Probably the funniest thing about Van Jones's resignation is watching leftwings defend Van Jones by way of the truther movement.

Now he's been thrown under the bus by the White House for signing his name to a petition expressing something that 35% of all Democrats believed as of 2007 -- that George Bush knew in advance about the attacks of 9/11.

It seems to me that when a poll shows some significant portion of Republicans are birthers, it's just more proof of their racism, but 35% of Democrats being truthers just means trutherism is, well, true. That sounds like the very definition of a double standard.

But don't let the nuttiness stop there. We have Carl Pope spreading the blame to a whole host of liberal interest groups.
But on Saturday night, Van resigned, and this morning I was sick at heart. Collectively we -- the environmental community, progressives, and the Obama administration -- blew this, and we let our cause, our president, and Van Jones down.

This was a lynch mob and, when it started forming a month ago, we didn't take it seriously enough. When I saw the first Glenn Beck piece on Van Jones and the Apollo Alliance as the new vast left-wing conspiracy, I could not take it seriously. Silence enabled Fox to keep pushing. The statements for which Jones apologized -- the reference to the right as "assholes" and saying that Bush was talking "like a crack-head" were such ordinary political discourse -- think Rahm Emmanuel, think Dick Cheney saying "fuck yourself" to Senator Leahy, think Tom Friedman dubbing Bush "the addict-in-chief" -- that I didn't understand why an apology was necessary; I assumed it would blow over.

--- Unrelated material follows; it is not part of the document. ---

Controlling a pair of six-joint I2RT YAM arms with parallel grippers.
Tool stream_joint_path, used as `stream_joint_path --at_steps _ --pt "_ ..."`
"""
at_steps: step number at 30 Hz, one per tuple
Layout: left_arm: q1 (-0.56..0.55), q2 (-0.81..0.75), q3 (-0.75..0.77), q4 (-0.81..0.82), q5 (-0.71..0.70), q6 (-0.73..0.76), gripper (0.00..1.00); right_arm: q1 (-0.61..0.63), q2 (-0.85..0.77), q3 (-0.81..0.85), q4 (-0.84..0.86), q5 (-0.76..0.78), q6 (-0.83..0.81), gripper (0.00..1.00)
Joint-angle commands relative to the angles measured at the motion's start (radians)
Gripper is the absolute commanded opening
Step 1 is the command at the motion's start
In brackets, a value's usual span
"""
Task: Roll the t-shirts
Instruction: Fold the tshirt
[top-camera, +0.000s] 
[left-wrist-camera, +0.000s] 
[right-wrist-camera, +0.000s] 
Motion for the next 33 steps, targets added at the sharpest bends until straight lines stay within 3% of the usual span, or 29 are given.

It's hard to read the pieces coming from the Left without realizing they haven't a clue about what the problem with Van Jones is. It's not that Van Jones called Republicans assholes. It's not just that he thinks George Bush knew about 9/11 beforehand and did nothing to stop it. It's that Van Jones is emblematic of the utter contempt of the left for Republicans in general and conservatives in particular. This isn't about mere politics. It's about the audacious nastiness that Obama's advisors have for Americans who supported their president after a vicious terrorist attack and how publicly they dislike the rest of us. But you won't hear that from the Van Jones apologists.